• WHAT IS NEEDED:
Would you transcribe the whole listing exactly, minus its pictures?

───

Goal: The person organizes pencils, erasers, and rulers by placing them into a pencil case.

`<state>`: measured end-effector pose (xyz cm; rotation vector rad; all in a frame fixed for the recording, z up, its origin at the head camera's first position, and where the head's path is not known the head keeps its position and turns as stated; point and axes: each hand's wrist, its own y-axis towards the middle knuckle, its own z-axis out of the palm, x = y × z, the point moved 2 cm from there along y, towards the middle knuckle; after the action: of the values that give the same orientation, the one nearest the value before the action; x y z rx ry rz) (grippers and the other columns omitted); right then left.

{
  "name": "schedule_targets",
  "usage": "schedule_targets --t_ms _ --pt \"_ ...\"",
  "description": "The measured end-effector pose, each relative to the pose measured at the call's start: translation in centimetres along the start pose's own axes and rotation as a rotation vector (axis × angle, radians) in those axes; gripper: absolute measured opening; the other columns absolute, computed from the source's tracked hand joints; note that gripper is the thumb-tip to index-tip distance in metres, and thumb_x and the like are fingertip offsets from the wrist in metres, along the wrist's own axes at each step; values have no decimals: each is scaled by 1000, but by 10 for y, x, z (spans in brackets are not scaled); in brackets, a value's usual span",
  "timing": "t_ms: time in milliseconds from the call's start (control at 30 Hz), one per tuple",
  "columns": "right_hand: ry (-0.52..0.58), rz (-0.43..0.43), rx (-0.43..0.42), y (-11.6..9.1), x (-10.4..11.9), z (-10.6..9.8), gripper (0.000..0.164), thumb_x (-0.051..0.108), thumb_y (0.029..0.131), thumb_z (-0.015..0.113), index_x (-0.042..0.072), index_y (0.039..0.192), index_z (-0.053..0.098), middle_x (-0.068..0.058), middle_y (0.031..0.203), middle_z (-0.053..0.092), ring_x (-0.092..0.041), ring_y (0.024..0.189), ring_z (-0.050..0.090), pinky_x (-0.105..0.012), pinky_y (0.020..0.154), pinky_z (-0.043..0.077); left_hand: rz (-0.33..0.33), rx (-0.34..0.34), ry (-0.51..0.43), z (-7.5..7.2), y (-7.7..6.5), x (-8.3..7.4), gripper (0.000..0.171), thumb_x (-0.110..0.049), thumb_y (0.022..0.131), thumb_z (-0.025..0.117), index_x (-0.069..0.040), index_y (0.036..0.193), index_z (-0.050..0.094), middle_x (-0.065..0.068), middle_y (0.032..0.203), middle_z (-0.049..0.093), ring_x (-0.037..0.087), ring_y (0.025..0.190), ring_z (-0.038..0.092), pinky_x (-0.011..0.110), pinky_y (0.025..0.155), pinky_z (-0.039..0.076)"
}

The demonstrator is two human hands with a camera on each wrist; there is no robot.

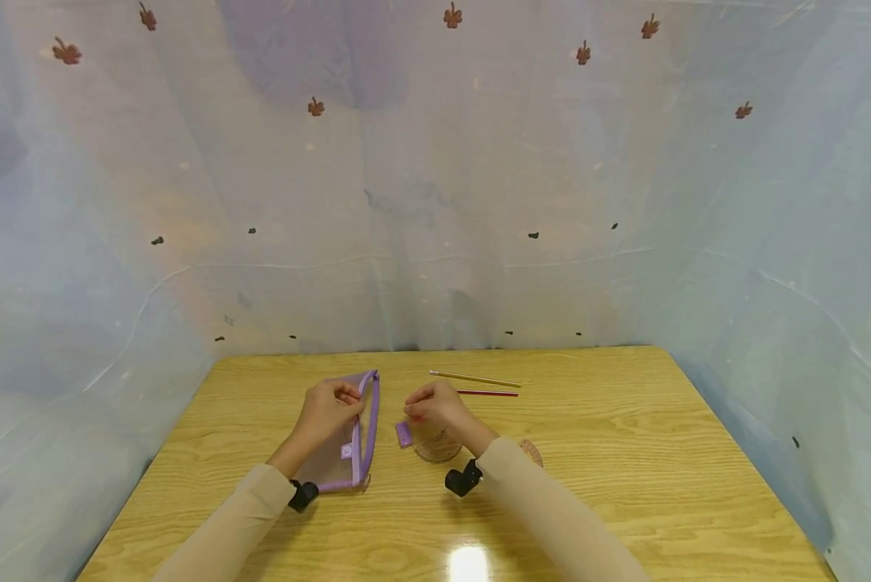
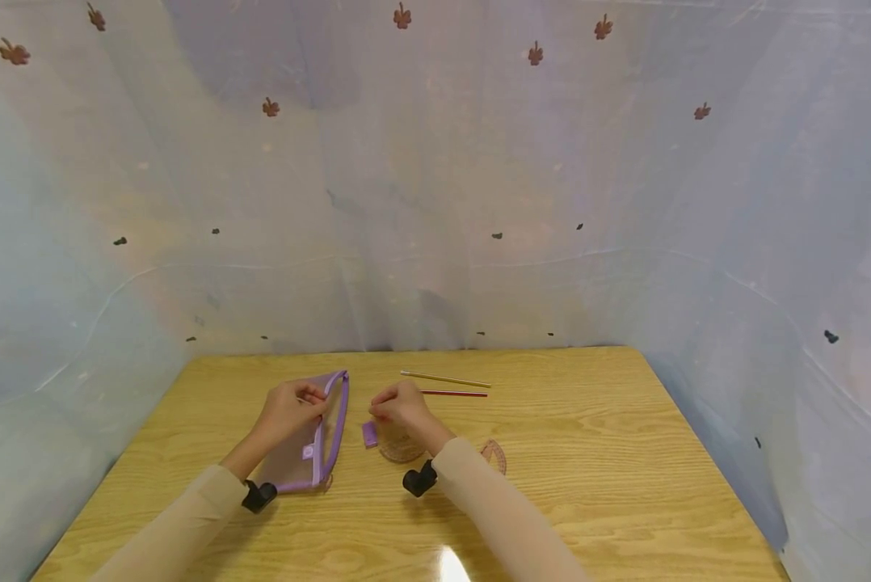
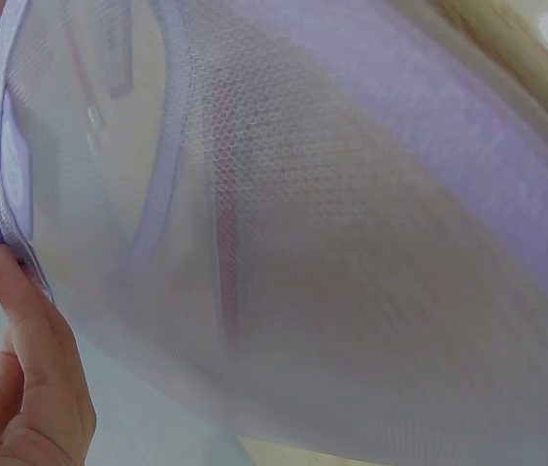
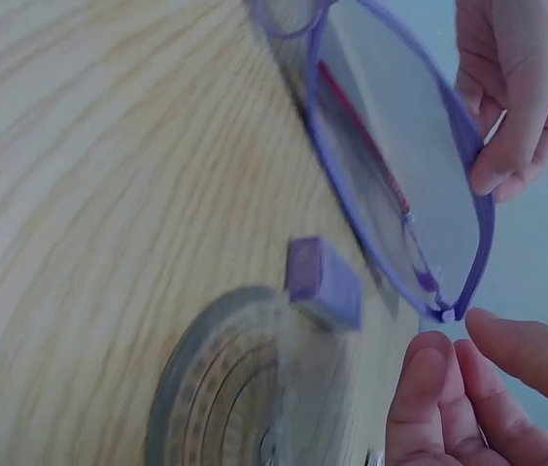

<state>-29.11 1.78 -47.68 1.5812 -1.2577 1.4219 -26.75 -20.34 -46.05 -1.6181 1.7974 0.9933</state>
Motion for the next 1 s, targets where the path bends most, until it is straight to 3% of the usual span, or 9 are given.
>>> schedule_targets --t_ms 533,833,1000 --pt "-48 11 -73 -1 -7 -20 12 -5 87 73 -11 96 71 -15 88 72 -30 79 72 -41 72 62 1 -7 -8 2 0 3 5 -1 81 76 -1 84 72 3 73 67 15 62 64 23 51 52" --pt "-51 -1 -62 -3 -9 -32 14 -5 88 70 -13 99 69 -19 93 71 -41 90 69 -45 76 61 -14 -14 1 3 0 6 7 -3 80 77 -3 84 72 2 73 68 13 63 64 23 53 53" --pt "-73 -28 -88 -2 -10 -44 14 -5 88 71 -14 99 69 -18 87 71 -39 83 69 -43 73 62 -6 -6 3 3 1 7 6 -2 81 76 -3 85 72 2 74 68 13 62 65 23 53 54"
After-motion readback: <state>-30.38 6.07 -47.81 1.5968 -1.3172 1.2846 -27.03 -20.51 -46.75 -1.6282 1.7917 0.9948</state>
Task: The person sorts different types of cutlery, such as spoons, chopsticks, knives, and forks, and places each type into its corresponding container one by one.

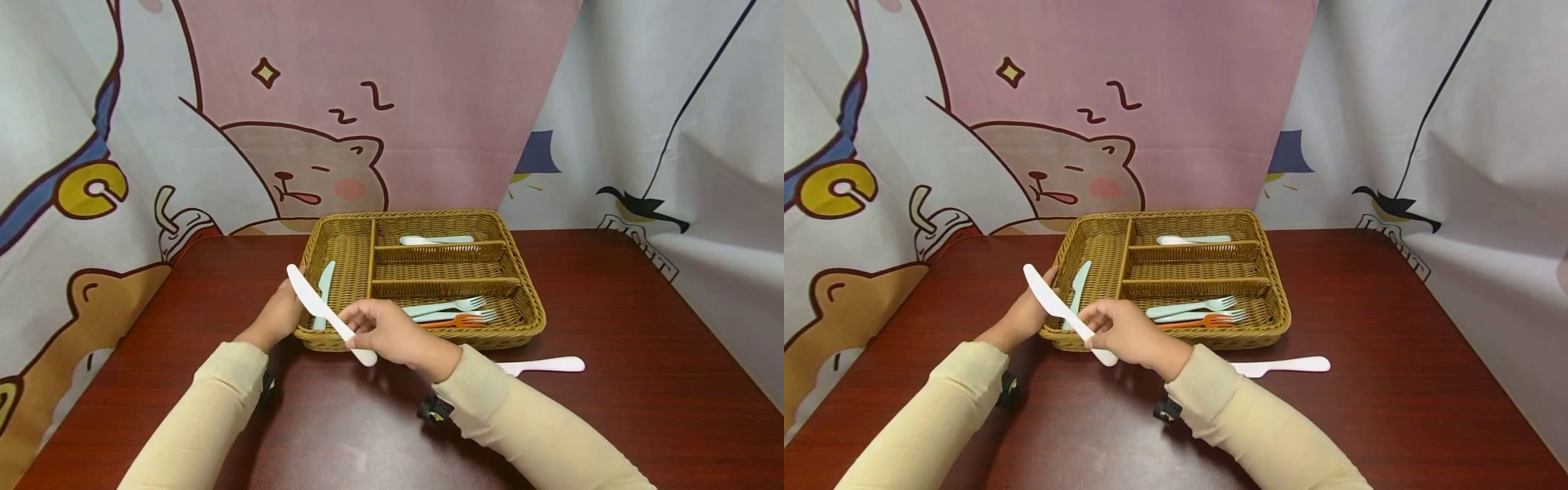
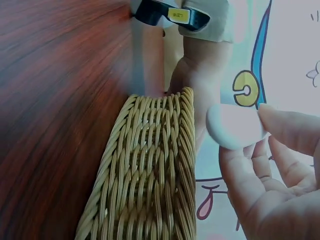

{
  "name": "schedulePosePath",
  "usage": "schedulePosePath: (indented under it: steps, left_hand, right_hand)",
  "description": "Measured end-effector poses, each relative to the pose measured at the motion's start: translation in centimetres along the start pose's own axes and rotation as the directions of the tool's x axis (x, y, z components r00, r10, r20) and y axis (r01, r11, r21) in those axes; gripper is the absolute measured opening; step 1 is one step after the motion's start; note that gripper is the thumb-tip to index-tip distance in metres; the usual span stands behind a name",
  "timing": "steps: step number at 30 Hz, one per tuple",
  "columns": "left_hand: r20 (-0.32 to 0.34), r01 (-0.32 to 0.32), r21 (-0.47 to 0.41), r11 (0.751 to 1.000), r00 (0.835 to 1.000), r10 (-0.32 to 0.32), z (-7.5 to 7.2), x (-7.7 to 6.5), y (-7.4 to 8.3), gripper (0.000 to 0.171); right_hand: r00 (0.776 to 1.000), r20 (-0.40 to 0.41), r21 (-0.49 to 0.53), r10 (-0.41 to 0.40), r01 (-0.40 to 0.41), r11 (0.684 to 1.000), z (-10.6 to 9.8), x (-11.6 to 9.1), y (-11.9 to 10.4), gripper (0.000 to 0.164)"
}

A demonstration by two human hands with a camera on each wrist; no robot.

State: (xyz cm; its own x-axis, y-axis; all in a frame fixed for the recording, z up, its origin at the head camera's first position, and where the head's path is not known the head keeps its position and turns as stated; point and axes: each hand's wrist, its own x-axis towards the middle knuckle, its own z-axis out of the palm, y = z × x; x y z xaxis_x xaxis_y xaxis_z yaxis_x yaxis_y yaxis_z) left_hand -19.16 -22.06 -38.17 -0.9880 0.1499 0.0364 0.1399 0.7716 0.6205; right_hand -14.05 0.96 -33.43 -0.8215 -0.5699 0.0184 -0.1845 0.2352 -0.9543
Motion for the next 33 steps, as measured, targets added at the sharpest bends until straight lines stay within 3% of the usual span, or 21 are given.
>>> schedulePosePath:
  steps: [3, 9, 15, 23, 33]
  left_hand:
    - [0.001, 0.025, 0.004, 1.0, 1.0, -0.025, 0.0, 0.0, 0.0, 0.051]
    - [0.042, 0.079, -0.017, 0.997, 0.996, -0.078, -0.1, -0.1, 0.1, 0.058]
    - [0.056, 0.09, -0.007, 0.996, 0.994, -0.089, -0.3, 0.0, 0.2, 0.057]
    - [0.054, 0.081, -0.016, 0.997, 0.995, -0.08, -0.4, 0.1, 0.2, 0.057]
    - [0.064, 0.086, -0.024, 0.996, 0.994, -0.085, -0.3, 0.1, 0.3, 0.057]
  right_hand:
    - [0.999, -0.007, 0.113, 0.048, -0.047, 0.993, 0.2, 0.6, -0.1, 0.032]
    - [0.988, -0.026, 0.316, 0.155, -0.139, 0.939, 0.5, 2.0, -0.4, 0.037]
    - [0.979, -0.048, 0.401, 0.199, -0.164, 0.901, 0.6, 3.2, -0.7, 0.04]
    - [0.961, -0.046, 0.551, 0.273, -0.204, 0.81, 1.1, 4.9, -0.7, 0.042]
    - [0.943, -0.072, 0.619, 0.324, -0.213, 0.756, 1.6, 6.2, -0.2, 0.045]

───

• TASK RESULT:
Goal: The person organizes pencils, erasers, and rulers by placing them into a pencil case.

`<state>`: measured end-effector pose (xyz cm; rotation vector rad; all in a frame fixed for the recording, z up, its origin at the head camera's first position, and where the head's path is not known the head keeps its position and turns as stated; point and axes: each hand's wrist, its own y-axis towards the middle knuckle, its own z-axis out of the palm, x = y × z, the point moved 2 cm from there along y, towards the middle knuckle; after the action: of the values that give the same orientation, the one nearest the value before the action; x y z rx ry rz) (grippers and the other columns omitted); right then left.

{
  "name": "schedule_targets",
  "usage": "schedule_targets --t_ms _ --pt \"_ ...\"",
  "description": "The measured end-effector pose, each relative to the pose measured at the call's start: translation in centimetres along the start pose's own axes and rotation as a rotation vector (axis × angle, radians) in those axes; gripper: absolute measured opening; the other columns absolute, computed from the source's tracked hand joints; note that gripper is the thumb-tip to index-tip distance in metres, and thumb_x and the like are fingertip offsets from the wrist in metres, along the wrist's own axes at each step; values have no decimals: each is scaled by 1000, but by 10 for y, x, z (spans in brackets are not scaled); in brackets, a value's usual span",
  "timing": "t_ms: time in milliseconds from the call's start (control at 30 Hz), one per tuple",
  "columns": "right_hand: ry (-0.52..0.58), rz (-0.43..0.43), rx (-0.43..0.42), y (-11.6..9.1), x (-10.4..11.9), z (-10.6..9.8), gripper (0.000..0.164), thumb_x (-0.051..0.108), thumb_y (0.029..0.131), thumb_z (-0.015..0.113), index_x (-0.042..0.072), index_y (0.039..0.192), index_z (-0.053..0.098), middle_x (-0.068..0.058), middle_y (0.031..0.203), middle_z (-0.053..0.092), ring_x (-0.092..0.041), ring_y (0.024..0.189), ring_z (-0.050..0.090), pinky_x (-0.105..0.012), pinky_y (0.020..0.154), pinky_z (-0.043..0.077); left_hand: rz (-0.33..0.33), rx (-0.34..0.34), ry (-0.51..0.43), z (-7.5..7.2), y (-7.7..6.5), x (-8.3..7.4), gripper (0.000..0.171), thumb_x (-0.110..0.049), thumb_y (0.022..0.131), thumb_z (-0.025..0.117), index_x (-0.069..0.040), index_y (0.036..0.193), index_z (-0.050..0.094), middle_x (-0.065..0.068), middle_y (0.032..0.203), middle_z (-0.049..0.093), ring_x (-0.037..0.087), ring_y (0.025..0.190), ring_z (-0.038..0.092), pinky_x (-0.011..0.110), pinky_y (0.025..0.155), pinky_z (-0.039..0.076)"
}

The demonstrator is two human hands with a camera on each wrist; there is no robot.


<state>-29.11 1.78 -47.68 1.5812 -1.2577 1.4219 -26.75 -20.34 -46.05 -1.6181 1.7974 0.9933</state>
Motion for the next 1 s, targets where the path bends most, until it is straight to 3% of the usual span, or 9 are given.
>>> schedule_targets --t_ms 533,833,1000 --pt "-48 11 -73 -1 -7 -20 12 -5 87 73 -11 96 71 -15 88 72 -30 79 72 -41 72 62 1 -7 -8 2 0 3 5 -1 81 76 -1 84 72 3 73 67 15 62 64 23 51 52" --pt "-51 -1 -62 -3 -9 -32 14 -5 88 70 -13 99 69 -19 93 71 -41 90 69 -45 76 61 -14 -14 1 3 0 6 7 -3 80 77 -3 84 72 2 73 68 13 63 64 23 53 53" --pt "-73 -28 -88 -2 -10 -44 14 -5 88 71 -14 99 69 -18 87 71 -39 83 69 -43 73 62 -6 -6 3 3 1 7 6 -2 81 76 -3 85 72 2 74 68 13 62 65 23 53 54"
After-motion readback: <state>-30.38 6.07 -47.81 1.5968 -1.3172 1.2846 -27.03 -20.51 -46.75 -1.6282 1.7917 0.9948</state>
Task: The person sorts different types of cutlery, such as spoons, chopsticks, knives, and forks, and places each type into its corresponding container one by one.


{
  "name": "schedulePosePath",
  "usage": "schedulePosePath: (indented under it: steps, left_hand, right_hand)",
  "description": "Measured end-effector poses, each relative to the pose measured at the motion's start: translation in centimetres along the start pose's own axes and rotation as the directions of the tool's x axis (x, y, z components r00, r10, r20) and y axis (r01, r11, r21) in those axes; gripper is the absolute measured opening; step 1 is one step after the motion's start; note that gripper is the thumb-tip to index-tip distance in metres; the usual span stands behind a name",
  "timing": "steps: step number at 30 Hz, one per tuple",
  "columns": "left_hand: r20 (-0.32 to 0.34), r01 (-0.32 to 0.32), r21 (-0.47 to 0.41), r11 (0.751 to 1.000), r00 (0.835 to 1.000), r10 (-0.32 to 0.32), z (-7.5 to 7.2), x (-7.7 to 6.5), y (-7.4 to 8.3), gripper (0.000 to 0.171); right_hand: r00 (0.776 to 1.000), r20 (-0.40 to 0.41), r21 (-0.49 to 0.53), r10 (-0.41 to 0.40), r01 (-0.40 to 0.41), r11 (0.684 to 1.000), z (-10.6 to 9.8), x (-11.6 to 9.1), y (-11.9 to 10.4), gripper (0.000 to 0.164)"
}

A demonstration by two human hands with a camera on each wrist; no robot.

State: (xyz cm; its own x-axis, y-axis; all in a frame fixed for the recording, z up, its origin at the head camera's first position, and where the head's path is not known the head keeps its position and turns as stated; point and axes: each hand's wrist, its own x-axis towards the middle knuckle, its own z-axis out of the palm, y = z × x; x y z xaxis_x xaxis_y xaxis_z yaxis_x yaxis_y yaxis_z) left_hand -19.16 -22.06 -38.17 -0.9880 0.1499 0.0364 0.1399 0.7716 0.6205; right_hand -14.05 0.96 -33.43 -0.8215 -0.5699 0.0184 -0.1845 0.2352 -0.9543
Motion for the next 33 steps, as measured, targets added at the sharpest bends until straight lines stay within 3% of the usual span, or 21 are given.
>>> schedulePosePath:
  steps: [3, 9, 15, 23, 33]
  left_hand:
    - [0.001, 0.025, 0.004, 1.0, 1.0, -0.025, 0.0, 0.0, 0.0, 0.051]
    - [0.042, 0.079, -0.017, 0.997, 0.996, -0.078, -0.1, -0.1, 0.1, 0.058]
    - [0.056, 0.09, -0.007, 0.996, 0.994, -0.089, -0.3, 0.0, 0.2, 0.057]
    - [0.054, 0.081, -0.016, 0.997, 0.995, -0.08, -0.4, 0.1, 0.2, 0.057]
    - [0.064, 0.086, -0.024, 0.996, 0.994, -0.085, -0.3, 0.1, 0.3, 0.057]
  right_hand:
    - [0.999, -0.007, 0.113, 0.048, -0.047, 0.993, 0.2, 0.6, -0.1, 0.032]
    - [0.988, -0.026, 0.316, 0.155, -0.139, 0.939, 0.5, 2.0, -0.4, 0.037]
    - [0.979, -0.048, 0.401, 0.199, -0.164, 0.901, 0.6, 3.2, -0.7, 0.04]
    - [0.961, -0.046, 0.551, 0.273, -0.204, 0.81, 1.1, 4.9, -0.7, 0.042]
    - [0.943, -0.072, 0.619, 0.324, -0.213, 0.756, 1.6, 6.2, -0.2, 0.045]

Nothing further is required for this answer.